Findings: In 2009, we tested nearly a dozen Veteran amputees and found sub-threshold vibration had little effect on their balance while standing. We expect to complete our tests on dynamic balance (while walking) in 2010 but believe this technology needs further refinement before introducing it into clinical practice.

Future Directions for Research for Veteran Amputees

Our multi-disciplinary research team is continuously pursuing new innovations and novel approaches to improving the health and mobility of veteran amputees.

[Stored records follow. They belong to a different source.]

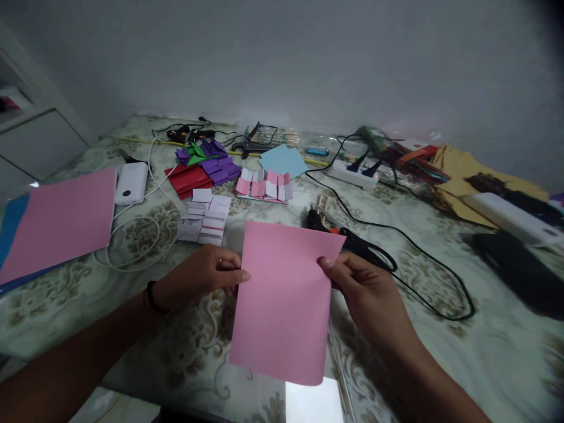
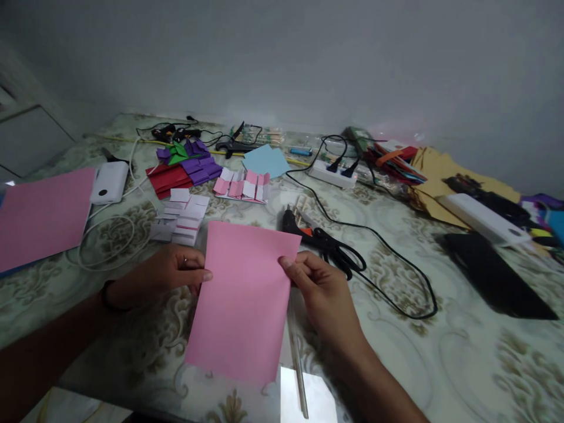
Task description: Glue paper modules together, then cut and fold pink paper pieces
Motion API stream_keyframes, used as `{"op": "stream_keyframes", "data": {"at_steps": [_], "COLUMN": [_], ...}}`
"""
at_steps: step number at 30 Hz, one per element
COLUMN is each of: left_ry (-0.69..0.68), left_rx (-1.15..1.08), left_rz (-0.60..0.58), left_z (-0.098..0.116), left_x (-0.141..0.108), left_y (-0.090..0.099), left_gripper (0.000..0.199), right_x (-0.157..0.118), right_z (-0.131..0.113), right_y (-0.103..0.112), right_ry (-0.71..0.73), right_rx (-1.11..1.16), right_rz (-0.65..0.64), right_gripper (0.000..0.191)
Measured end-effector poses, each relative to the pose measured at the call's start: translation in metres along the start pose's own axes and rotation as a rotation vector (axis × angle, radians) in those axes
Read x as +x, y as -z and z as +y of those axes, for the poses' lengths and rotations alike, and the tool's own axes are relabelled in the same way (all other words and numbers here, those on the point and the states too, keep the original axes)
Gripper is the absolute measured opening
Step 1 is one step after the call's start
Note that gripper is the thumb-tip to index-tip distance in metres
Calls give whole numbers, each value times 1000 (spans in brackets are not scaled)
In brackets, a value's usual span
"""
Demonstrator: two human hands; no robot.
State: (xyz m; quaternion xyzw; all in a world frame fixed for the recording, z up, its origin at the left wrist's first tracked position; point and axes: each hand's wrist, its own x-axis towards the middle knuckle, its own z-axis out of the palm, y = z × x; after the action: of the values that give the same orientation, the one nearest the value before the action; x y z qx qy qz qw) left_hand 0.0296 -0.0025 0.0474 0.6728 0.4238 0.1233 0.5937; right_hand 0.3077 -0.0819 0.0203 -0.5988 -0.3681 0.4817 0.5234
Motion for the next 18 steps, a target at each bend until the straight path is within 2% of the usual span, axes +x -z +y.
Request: {"op": "stream_keyframes", "data": {"at_steps": [5,9,18], "left_ry": [39,24,8], "left_rx": [-120,-153,-114], "left_rz": [-57,-58,-18], "left_z": [-8,-14,-13], "left_x": [0,1,-1], "left_y": [-2,-3,-2], "left_gripper": [28,29,25], "right_x": [5,6,5], "right_z": [7,9,5], "right_y": [6,8,10], "right_ry": [25,40,-10], "right_rx": [66,73,14], "right_rz": [49,77,-16], "right_gripper": [39,37,31]}}
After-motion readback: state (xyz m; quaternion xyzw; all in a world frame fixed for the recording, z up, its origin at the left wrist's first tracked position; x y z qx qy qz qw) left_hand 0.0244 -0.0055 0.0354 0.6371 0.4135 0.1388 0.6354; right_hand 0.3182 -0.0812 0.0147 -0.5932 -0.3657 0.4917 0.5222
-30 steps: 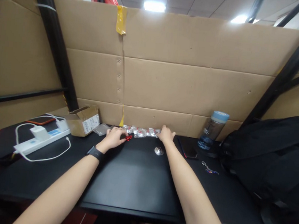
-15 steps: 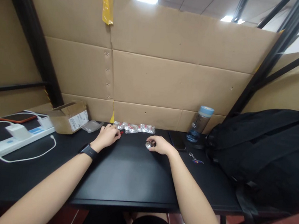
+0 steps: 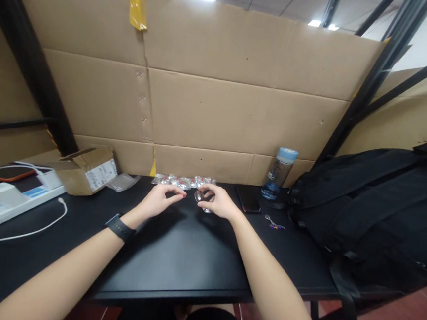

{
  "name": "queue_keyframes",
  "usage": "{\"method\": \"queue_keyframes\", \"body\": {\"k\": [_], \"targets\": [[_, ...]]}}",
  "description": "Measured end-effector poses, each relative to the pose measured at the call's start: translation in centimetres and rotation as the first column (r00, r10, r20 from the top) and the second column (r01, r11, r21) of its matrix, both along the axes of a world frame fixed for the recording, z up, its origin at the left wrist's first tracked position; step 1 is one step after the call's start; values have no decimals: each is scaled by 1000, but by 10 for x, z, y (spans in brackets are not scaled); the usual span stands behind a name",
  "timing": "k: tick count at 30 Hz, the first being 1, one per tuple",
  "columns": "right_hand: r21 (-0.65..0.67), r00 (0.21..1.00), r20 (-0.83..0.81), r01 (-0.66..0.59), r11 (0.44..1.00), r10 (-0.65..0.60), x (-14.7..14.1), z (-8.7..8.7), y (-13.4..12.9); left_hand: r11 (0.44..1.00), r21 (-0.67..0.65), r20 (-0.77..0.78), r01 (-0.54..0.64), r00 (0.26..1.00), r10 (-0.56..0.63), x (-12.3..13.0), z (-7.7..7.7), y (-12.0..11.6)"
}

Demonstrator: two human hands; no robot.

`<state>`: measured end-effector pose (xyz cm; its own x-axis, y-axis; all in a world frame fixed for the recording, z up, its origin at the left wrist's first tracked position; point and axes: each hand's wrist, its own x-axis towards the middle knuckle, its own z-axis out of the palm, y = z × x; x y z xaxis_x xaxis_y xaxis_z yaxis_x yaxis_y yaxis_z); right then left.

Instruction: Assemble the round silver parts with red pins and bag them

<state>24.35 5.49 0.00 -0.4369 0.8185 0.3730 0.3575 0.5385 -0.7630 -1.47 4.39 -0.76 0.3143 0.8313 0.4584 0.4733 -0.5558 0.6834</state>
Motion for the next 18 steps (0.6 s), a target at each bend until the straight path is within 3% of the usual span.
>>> {"method": "queue_keyframes", "body": {"k": [5,18], "targets": [[-21,976,-211,-50,999,45,-23,3,-13,996,-84,176,26,984,-11,4,-5,2],[50,960,-275,-47,998,59,-43,-5,-22,997,74,87,-38,996,32,14,-6,-4]]}}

During 2010, our work will include:

  1. testing an inverting-everting ankle thought to improve balance and stability,
  2. testing a prosthetic limb whose torsional characteristics can be controlled using both biological and environmental based input signals,
  3. testing a novel socket system that can remove perspiration and provide evaporative cooling,
  4. a within-pylon data acquisition and storage system capable of measuring environmental, physiological, diagnostic, and activity-based metrics, and
  5. developing electromyographic approaches to controlling lower limb systems.